Prompt: Could you filter the records below and return each line that holds "dark"?

(Records excerpted from a collection)
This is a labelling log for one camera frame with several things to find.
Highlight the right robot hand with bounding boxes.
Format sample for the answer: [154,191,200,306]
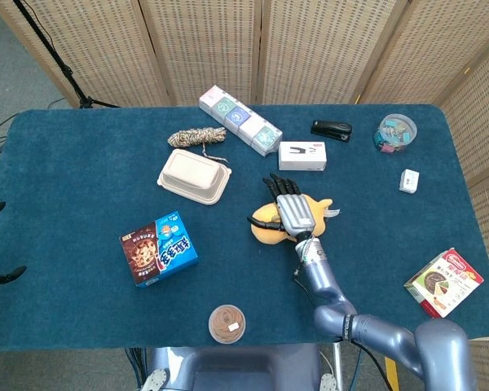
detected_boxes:
[247,173,320,239]

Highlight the yellow plush toy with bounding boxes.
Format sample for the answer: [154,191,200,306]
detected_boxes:
[250,194,340,245]

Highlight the dark blue tablecloth-covered table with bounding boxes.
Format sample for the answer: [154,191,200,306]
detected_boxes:
[0,103,489,354]

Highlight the white stapler carton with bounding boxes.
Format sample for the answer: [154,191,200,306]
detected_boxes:
[277,141,327,172]

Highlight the black stapler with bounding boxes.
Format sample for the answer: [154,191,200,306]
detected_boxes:
[310,119,354,143]

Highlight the beige lidded lunch container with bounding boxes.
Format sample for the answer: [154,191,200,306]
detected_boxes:
[156,148,233,206]

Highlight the white tissue pack row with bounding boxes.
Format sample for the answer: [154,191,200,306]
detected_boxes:
[198,84,284,158]

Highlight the small white box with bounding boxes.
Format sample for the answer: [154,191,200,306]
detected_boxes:
[399,169,421,194]

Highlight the clear jar of binder clips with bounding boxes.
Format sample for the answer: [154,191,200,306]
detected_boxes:
[373,113,418,155]

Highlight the clear jar of rubber bands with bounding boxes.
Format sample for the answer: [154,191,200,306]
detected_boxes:
[208,303,247,345]

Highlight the blue chocolate cookie box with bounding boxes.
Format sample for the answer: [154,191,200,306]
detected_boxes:
[119,210,200,288]

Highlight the red and white food box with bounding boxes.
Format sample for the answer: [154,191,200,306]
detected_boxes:
[403,247,485,319]

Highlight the grey-blue robot torso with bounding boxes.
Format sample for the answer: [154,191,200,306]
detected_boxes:
[140,345,344,391]

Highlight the black tripod stand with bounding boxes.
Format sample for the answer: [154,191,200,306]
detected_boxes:
[14,0,120,110]

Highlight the woven wooden folding screen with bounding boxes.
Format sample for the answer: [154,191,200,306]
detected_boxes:
[0,0,489,391]

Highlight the braided rope bundle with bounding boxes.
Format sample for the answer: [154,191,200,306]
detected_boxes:
[166,126,231,164]

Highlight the dark cables under table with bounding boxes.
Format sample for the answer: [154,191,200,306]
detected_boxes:
[124,347,148,391]

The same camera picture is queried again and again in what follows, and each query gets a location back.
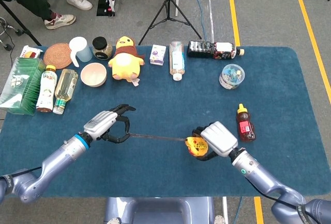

Exercise answer:
Highlight the dark blue tablecloth-covered table with bounding boxes.
Highlight the dark cables under table with bounding boxes.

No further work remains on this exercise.